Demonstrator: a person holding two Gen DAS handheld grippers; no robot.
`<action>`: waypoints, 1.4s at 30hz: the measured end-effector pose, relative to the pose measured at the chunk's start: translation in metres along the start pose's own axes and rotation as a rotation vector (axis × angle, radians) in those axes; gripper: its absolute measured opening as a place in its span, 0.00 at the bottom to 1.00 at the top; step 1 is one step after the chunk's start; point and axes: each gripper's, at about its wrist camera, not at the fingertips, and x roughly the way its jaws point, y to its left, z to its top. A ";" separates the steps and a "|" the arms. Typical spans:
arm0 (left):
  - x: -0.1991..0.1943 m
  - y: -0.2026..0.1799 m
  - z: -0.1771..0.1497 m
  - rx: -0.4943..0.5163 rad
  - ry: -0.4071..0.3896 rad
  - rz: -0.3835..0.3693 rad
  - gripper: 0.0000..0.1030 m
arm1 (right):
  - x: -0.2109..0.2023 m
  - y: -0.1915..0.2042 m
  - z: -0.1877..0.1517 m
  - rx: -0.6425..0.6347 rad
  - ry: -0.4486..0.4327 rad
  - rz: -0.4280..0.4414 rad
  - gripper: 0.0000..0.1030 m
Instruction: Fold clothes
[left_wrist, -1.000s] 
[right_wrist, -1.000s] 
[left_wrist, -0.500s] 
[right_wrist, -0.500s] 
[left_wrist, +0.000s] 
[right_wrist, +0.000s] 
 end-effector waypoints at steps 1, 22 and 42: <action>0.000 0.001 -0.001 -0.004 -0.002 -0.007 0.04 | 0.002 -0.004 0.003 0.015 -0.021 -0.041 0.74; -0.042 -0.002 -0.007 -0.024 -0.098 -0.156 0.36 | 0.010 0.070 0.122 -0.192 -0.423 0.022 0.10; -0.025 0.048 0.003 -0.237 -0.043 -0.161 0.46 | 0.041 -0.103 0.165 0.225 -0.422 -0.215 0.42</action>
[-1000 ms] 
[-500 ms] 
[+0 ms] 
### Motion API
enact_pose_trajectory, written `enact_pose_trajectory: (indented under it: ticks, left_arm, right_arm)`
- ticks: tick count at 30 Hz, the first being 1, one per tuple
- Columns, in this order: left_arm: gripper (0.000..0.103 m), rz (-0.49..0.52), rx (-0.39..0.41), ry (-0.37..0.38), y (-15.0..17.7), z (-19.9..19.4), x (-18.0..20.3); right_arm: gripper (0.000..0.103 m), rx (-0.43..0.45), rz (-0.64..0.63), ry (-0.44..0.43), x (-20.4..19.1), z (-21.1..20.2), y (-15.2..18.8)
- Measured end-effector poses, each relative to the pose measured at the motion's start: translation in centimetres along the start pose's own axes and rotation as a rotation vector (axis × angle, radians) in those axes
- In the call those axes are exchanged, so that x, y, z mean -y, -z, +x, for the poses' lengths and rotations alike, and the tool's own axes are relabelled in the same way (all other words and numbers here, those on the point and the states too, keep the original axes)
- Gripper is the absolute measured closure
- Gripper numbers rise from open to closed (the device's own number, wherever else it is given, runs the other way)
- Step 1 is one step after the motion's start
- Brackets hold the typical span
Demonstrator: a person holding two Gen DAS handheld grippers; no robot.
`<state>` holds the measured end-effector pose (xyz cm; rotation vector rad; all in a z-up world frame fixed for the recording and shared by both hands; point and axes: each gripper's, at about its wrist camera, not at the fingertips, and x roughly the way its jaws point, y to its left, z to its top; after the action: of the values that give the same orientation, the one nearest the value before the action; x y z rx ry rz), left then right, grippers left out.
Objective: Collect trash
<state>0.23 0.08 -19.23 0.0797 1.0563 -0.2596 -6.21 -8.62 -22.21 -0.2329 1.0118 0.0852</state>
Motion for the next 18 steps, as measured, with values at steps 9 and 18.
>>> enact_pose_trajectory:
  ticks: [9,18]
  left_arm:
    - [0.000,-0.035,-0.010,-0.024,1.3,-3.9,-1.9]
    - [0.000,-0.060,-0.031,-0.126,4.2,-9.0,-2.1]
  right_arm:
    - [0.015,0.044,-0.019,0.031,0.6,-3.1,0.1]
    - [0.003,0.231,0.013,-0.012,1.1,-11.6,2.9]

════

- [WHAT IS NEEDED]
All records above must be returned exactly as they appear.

- [RESPONSE TO THE TASK]
Demonstrator: a person holding two Gen DAS handheld grippers; no robot.
`<action>`: waypoints, 1.4s at 30hz: the measured end-effector pose, relative to the pose measured at the chunk's start: translation in metres along the start pose's own axes and rotation as a rotation vector (axis × angle, radians) in those axes; gripper: its absolute measured opening as a place in its span, 0.00 at the bottom to 1.00 at the top; step 1 is one step after the chunk's start; point and axes: each gripper's, at about its wrist camera, not at the fingertips, and x roughly the way its jaws point, y to its left, z to its top. A ";" separates the steps and a "|" the arms. Typical spans:
arm0 (left):
  - x: -0.1991..0.1943 m
  - y: -0.2026..0.1799 m
  - z: -0.1771..0.1497 m
  - rx: -0.4943..0.5163 rad
  - ry: -0.4071..0.3896 rad
  - rz: -0.3835..0.3693 rad
  - gripper: 0.0000..0.1030 m
arm1 (right):
  - x: -0.2109..0.2023 m
  - y: -0.1915..0.2042 m
  - z: -0.1877..0.1517 m
  - rx: -0.6425..0.6347 rad
  - ry: -0.4486..0.4327 rad
  - rz: -0.4280..0.4414 rad
  - gripper: 0.0000..0.1030 m
Instruction: Fold clothes
[left_wrist, -1.000s] 
[right_wrist, -1.000s] 
[left_wrist, -0.500s] 
[right_wrist, -0.500s] 
[left_wrist, +0.000s] 
[right_wrist, +0.000s] 
 end-effector waypoints at steps 1, 22 and 42: <action>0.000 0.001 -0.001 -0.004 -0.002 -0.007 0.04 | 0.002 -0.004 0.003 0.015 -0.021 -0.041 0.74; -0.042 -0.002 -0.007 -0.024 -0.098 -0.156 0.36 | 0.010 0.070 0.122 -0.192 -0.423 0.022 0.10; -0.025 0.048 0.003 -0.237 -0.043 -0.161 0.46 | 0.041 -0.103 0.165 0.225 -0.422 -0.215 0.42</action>
[-1000 ms] 
[-500 ms] 
[+0 ms] 
### Motion API
enact_pose_trajectory, written `enact_pose_trajectory: (indented under it: ticks, left_arm, right_arm)`
- ticks: tick count at 30 Hz, the first being 1, one per tuple
- Columns, in this order: left_arm: gripper (0.000..0.103 m), rz (-0.49..0.52), rx (-0.39..0.41), ry (-0.37..0.38), y (-15.0..17.7), z (-19.9..19.4), x (-18.0..20.3); right_arm: gripper (0.000..0.103 m), rx (-0.43..0.45), rz (-0.64..0.63), ry (-0.44..0.43), x (-20.4..19.1), z (-21.1..20.2), y (-15.2..18.8)
- Measured end-effector poses, each relative to the pose measured at the motion's start: translation in centimetres along the start pose's own axes and rotation as a rotation vector (axis × angle, radians) in those axes
- In the call those axes are exchanged, so that x, y, z mean -y, -z, +x, for the poses' lengths and rotations alike, and the tool's own axes are relabelled in the same way (all other words and numbers here, those on the point and the states too, keep the original axes)
- Gripper is the absolute measured closure
- Gripper numbers rise from open to closed (the device's own number, wherever else it is given, runs the other way)
- Step 1 is one step after the motion's start
- Brackets hold the typical span
Demonstrator: a person holding two Gen DAS handheld grippers; no robot.
`<state>` holds the measured end-effector pose (xyz cm; rotation vector rad; all in a z-up world frame fixed for the recording and shared by both hands; point and axes: each gripper's, at about its wrist camera, not at the fingertips, and x roughly the way its jaws point, y to its left, z to its top; after the action: of the values that give the same orientation, the one nearest the value before the action; x y z rx ry rz), left then right, grippers left out.
Objective: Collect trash
<state>0.23 0.08 -19.23 0.0797 1.0563 -0.2596 -6.21 -8.62 -22.21 -0.2329 1.0118 0.0852</state>
Motion for the next 18 steps, as measured, with values at steps 9 and 18.
>>> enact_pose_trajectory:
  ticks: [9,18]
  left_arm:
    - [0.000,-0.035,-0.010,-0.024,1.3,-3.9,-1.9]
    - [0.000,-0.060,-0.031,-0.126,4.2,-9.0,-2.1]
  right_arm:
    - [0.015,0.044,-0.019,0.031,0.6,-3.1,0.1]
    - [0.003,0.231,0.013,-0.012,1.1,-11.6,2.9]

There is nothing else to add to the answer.